* [COLLECTED MATERIAL]:

******************************

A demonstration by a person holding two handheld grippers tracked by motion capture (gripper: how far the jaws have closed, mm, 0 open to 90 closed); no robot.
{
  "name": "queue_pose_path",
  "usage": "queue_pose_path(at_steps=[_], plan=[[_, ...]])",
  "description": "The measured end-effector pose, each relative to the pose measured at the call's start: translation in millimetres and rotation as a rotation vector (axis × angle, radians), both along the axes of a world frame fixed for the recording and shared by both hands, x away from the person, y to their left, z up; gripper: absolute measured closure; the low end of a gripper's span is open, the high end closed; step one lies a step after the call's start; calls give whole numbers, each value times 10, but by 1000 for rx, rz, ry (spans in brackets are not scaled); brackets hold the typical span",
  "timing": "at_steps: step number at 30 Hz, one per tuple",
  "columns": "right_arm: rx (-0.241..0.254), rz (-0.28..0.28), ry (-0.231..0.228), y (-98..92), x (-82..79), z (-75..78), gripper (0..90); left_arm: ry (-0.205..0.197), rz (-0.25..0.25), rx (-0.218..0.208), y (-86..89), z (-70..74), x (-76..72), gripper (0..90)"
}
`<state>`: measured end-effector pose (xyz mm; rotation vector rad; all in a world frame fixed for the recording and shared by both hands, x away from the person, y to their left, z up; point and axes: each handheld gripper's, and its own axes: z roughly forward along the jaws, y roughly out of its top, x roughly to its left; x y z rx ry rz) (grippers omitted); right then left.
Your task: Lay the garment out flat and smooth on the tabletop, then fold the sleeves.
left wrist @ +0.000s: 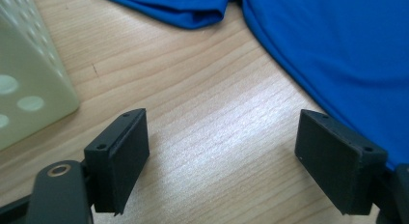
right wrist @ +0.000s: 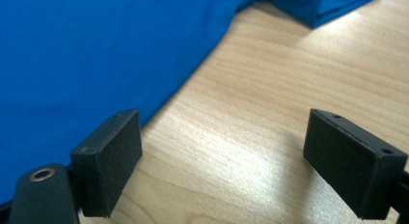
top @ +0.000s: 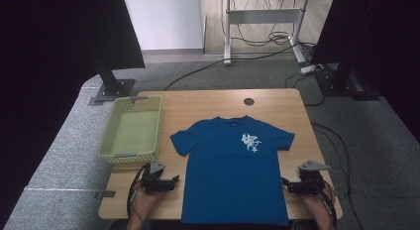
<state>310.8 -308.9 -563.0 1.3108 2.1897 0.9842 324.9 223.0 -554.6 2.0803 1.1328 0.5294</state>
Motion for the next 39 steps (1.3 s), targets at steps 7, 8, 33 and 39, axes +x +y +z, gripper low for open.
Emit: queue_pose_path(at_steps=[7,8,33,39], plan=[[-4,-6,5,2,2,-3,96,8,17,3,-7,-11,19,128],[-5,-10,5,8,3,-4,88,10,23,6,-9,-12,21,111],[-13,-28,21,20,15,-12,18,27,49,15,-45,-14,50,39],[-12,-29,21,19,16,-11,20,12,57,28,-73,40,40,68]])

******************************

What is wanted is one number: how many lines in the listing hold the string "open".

* [ANSWER BOX]: 3